Annual Cash Incentive
Compensation

Reward achievement of our annual financial and operating goals based on the Committee’s quantitative and qualitative assessment of the executive’s contributions to that performance.

Variable, short-term cash compensation.

Funded upon achievement of a threshold FFO level, with additional target levels and maximum funding levels based on FFO performance, with linear interpolation used to determine funding levels for performance falling between the associated levels.

Paid based on objective and subjective evaluation of Company, business unit, and individual performance.
LTI Program

Promote the creation of long-term shareholder value.

Align the interests of our executives with the interests of our shareholders.

Promote the retention of our executives through a vesting requirement after awards are earned or otherwise awarded.

Incentivize contributions to the overall success of the Company and material impacts to the financial performance.

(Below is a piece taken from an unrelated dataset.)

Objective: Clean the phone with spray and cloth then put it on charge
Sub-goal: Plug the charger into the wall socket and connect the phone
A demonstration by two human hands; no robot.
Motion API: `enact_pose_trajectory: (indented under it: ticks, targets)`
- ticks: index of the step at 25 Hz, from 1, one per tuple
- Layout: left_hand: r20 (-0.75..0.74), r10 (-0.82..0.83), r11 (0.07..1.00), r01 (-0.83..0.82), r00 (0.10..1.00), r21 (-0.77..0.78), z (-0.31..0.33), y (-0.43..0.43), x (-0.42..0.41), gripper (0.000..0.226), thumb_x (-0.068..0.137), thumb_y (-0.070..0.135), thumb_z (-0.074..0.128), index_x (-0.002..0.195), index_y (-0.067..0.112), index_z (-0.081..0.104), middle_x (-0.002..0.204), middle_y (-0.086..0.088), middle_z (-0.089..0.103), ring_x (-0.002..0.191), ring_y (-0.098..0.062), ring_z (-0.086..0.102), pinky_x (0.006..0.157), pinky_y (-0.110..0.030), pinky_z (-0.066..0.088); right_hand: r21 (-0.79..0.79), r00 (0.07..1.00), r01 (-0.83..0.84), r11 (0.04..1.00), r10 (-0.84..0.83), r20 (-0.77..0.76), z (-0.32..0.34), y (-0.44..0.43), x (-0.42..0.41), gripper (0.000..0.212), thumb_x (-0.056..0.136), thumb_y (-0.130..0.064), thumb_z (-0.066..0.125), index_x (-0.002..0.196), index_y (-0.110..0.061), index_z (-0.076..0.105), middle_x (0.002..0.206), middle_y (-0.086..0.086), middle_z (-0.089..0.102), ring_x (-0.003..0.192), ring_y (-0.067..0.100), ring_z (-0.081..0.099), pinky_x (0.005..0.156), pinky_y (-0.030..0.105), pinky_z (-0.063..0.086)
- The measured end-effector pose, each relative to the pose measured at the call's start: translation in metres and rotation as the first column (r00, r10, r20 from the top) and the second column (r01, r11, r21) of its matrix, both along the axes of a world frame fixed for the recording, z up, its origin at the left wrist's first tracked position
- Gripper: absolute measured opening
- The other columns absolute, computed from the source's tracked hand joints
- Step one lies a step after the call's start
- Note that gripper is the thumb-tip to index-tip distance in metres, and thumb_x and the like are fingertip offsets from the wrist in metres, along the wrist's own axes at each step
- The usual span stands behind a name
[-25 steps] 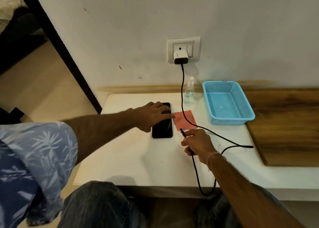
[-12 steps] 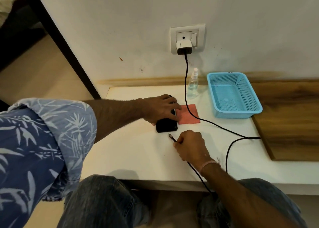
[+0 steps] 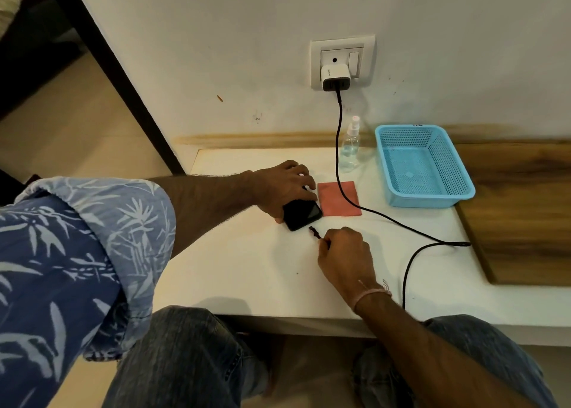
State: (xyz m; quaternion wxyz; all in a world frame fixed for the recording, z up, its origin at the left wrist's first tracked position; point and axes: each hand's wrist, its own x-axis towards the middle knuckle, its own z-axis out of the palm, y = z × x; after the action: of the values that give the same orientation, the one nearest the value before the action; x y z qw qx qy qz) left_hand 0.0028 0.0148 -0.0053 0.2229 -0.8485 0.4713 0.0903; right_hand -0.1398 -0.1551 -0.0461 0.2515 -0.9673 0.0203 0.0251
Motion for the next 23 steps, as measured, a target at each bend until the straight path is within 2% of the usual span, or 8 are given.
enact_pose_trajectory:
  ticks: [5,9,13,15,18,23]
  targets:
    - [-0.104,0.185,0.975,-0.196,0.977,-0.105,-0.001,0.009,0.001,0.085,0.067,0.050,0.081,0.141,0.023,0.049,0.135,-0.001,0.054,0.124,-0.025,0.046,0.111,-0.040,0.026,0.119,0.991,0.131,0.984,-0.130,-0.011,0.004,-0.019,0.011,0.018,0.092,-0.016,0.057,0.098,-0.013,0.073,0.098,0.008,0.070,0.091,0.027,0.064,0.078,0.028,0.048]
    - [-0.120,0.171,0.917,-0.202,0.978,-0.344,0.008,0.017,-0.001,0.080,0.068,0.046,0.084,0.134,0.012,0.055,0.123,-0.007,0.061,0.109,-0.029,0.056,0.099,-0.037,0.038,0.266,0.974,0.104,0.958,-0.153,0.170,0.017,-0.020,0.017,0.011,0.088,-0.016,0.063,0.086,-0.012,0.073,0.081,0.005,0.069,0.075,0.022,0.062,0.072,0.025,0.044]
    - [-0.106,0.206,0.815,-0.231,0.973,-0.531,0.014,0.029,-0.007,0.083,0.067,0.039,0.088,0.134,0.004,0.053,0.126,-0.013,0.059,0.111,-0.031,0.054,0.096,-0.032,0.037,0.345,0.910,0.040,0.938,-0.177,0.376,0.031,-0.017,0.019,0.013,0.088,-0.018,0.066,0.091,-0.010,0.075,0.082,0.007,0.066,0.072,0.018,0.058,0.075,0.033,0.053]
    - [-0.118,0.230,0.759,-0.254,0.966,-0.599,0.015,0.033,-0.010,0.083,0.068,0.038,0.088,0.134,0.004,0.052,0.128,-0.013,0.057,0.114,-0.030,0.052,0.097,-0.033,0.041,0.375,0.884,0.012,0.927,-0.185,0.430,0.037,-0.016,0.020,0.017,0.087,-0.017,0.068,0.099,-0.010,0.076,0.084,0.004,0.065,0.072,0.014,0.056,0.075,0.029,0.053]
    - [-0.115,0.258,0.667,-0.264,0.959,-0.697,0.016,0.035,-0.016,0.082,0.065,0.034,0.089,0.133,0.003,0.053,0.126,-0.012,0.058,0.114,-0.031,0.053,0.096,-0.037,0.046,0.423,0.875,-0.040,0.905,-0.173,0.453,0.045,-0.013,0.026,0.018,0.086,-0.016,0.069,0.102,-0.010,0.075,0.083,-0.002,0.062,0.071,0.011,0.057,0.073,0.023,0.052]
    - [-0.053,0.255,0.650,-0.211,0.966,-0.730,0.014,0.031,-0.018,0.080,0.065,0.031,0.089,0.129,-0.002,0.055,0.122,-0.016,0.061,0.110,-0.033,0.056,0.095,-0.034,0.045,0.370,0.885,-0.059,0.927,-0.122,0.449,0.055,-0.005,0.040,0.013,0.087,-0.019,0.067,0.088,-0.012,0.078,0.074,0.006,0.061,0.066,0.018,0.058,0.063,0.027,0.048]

Our LTI Program is comprised of a mix of performance and time-based awards, as follows:

LTIP units based on the achievement of performance goals, such as FFO, subject to TSR modifiers, and strategic objectives. Rigorous minimum performance thresholds to receive any payout.

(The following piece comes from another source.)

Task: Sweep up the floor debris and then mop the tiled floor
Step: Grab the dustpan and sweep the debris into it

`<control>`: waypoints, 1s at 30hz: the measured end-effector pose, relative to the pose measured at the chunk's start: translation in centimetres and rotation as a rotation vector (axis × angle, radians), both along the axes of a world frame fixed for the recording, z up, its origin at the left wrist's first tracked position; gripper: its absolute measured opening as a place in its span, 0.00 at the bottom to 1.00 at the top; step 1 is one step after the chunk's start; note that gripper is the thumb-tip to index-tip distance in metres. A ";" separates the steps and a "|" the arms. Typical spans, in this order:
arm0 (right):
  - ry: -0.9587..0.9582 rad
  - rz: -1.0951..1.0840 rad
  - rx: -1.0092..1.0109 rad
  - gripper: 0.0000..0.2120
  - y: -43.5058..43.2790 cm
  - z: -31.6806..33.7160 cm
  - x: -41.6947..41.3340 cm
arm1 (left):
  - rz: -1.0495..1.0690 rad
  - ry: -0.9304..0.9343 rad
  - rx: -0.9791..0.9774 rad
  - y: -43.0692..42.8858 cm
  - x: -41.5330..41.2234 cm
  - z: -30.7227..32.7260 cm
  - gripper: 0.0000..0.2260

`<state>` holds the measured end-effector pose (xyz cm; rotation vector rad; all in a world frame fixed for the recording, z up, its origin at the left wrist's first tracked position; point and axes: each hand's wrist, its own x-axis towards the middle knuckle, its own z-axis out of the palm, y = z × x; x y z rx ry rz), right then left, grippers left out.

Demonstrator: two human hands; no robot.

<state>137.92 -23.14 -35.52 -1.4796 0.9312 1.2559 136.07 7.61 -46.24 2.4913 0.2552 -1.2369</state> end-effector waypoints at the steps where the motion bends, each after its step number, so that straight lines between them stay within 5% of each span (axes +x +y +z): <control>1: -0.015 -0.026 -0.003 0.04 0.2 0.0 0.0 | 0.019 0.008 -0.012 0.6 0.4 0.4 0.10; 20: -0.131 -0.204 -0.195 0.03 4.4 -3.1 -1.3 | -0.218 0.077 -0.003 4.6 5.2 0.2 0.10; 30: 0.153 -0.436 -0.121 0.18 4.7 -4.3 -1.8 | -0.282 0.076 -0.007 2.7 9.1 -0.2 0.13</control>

Time-based Restricted Stock Units (RSUs), which, upon award and vesting, entitle the grantee to receive one share of common stock of the Company.

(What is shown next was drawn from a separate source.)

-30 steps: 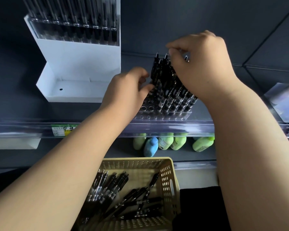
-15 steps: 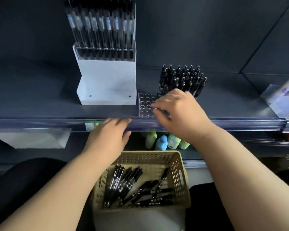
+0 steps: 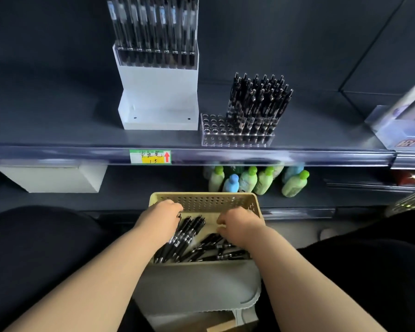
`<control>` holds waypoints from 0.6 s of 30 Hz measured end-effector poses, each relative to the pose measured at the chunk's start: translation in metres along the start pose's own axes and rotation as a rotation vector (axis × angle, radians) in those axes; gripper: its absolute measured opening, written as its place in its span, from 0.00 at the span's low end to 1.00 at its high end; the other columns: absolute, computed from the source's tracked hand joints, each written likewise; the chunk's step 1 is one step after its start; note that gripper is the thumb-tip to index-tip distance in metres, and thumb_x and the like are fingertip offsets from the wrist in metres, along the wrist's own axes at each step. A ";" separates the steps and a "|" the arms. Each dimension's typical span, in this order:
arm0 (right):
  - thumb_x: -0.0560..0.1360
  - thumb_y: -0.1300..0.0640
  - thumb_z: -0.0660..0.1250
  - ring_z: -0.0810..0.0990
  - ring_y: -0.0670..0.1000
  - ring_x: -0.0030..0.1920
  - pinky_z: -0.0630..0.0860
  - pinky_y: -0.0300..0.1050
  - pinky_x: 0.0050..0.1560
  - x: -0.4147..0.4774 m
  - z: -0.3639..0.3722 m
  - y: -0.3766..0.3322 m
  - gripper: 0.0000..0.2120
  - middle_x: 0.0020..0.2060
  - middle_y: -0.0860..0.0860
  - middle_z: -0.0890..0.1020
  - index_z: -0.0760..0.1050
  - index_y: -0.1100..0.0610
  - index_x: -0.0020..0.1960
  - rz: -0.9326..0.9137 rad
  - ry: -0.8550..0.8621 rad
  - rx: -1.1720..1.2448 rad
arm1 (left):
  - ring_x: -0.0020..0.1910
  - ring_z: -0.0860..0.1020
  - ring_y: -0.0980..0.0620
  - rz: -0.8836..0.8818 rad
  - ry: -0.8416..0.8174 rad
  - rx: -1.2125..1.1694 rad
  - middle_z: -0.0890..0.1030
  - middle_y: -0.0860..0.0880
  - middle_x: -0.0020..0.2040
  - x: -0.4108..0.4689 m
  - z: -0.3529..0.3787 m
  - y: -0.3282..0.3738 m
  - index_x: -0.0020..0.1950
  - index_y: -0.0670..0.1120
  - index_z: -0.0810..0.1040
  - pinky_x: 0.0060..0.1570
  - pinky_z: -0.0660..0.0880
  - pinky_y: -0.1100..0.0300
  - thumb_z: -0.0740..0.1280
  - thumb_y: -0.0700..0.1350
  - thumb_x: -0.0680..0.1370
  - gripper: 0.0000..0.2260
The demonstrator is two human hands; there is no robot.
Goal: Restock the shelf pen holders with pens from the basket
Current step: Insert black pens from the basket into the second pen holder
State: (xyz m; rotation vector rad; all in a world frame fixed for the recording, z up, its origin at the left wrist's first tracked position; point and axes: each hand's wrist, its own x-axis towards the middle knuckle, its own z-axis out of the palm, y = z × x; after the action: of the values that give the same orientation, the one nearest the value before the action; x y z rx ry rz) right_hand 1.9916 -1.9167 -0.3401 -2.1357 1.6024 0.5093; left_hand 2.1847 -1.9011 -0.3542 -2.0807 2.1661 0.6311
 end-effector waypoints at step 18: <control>0.78 0.59 0.59 0.74 0.56 0.64 0.75 0.35 0.52 0.053 0.077 0.019 0.17 0.63 0.58 0.75 0.70 0.61 0.66 0.254 -0.332 0.082 | 0.52 0.77 0.44 -0.080 -0.361 -0.063 0.77 0.46 0.59 0.060 0.098 0.036 0.61 0.50 0.76 0.52 0.74 0.57 0.58 0.39 0.78 0.14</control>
State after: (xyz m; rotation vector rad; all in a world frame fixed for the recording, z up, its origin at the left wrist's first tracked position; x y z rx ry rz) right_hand 1.9846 -1.9232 -0.4345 -1.6906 1.6727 0.8162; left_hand 2.1225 -1.9245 -0.4550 -1.8913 1.8774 0.9887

Corporate Incentive Compensation Program (ICP), consisting of awards that settle in restricted stock based on the achievement of performance goals, such as FFO and EBITDA.
Other Platform
Investment Incentives

Incentivize, attract and retain executives for work associated with successful transactions.

Align the interests of our executives with the interests of our shareholders by linking awards directly to investment performance.

Cash or equity-based awards, as determined by the Committee, in recognition of the extraordinary efforts of certain officers and executives who contribute to the monetization of certain successful Other Platform Investments.

Awards linked to investment returns to the Company upon a monetization of Other Platform Investments.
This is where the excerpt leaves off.